OT: the end of cursive writing?

I used to laugh when people talked about the end of cursive writing, but as this column points out we’ve lost many things over time that were once culturewide and vital to society. Cuneiform writing and other pictographic based communication is an obvious one (although its descendants live on in Asian scripts).

Another is Roman numerals, which, except for Superbowls, are pretty much dead. We lose technological things all the time, of course: wax cylinders, vinyl records (comeback!), CD’s, phones with cords, etc. And there are cultural totems that disappear: gilded age ball gowns, fondue, and as I like to remind, disco.

Should we spend a year teaching children how to write when the keyboard is the future? Let me ask another way: should we waste a year teaching Roman Numerals? Or will there come a day when only specialists can decode hand writing, as it is today for hieroglyphs? (And heck, while I’m at it, when will the age of the English system of inches and ounces die a deserved death?)

I am left handed and was actually smacked with a ruler for writing that way. My parents intervened and I wound up with a reasonably attractive cursive style, but only after several years’ practice and a drive to improve. But will I be outdated before I am dead, and was all my work for naught? These are the things that keep me up at night.

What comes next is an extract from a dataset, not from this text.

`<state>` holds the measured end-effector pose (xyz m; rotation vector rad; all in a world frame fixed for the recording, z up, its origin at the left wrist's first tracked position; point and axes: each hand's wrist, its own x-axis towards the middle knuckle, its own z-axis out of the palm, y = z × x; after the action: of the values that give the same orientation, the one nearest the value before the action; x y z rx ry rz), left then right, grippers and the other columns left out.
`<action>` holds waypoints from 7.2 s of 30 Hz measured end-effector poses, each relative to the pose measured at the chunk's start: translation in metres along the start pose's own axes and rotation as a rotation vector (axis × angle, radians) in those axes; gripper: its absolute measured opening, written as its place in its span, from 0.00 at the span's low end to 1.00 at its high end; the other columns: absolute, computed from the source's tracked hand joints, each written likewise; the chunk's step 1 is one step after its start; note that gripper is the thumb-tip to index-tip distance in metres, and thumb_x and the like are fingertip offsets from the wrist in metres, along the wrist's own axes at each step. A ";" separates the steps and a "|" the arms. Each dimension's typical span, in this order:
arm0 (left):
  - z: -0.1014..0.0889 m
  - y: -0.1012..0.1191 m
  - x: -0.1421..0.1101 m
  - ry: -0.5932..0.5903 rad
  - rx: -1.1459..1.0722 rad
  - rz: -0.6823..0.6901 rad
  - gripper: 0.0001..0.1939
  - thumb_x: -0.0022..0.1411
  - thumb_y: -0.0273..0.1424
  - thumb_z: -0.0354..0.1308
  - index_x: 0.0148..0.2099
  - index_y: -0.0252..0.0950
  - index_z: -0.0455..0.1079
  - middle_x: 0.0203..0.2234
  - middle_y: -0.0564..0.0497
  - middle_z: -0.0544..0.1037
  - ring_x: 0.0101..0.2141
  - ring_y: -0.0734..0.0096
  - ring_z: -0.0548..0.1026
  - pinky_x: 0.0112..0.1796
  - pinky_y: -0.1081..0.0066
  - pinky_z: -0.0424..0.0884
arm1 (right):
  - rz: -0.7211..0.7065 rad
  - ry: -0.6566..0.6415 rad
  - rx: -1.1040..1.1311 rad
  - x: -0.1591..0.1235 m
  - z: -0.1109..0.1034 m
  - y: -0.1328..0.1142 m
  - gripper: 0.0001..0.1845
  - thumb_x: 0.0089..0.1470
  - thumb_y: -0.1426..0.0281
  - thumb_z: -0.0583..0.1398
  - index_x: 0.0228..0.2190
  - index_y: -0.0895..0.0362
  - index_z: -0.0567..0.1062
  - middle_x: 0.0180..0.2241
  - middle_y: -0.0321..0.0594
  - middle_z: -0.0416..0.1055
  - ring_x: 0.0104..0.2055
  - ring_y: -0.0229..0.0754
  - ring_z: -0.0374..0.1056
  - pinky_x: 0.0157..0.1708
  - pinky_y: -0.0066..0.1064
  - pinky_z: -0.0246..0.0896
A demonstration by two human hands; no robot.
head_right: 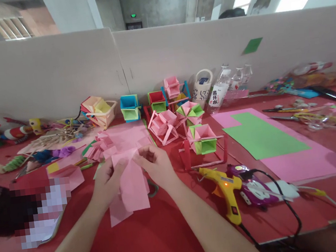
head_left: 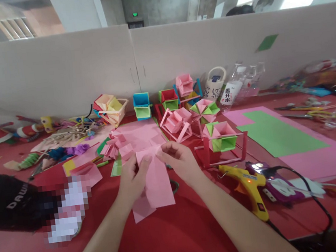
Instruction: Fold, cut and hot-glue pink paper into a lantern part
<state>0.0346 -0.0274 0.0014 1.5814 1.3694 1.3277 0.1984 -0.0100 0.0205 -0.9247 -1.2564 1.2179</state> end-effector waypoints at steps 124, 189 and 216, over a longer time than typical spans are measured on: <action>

"…heck, while I’m at it, when will the age of the English system of inches and ounces die a deserved death? "


The death of USCS ain’t gonna happen. At best, some of us 'mericans, in some circumstances, might become fluent enough to use both systems. E.g., any wrench puller --aka, mechanic, machinery repairman, etc.-- has to carry both fractional and metric tools and know how to use them, so fasteners don’t get rounded or stripped.

The exception to that prediction that inches, feet, etc. will always prevail is if the empire fails. Then the barbarians will impose their ways upon us.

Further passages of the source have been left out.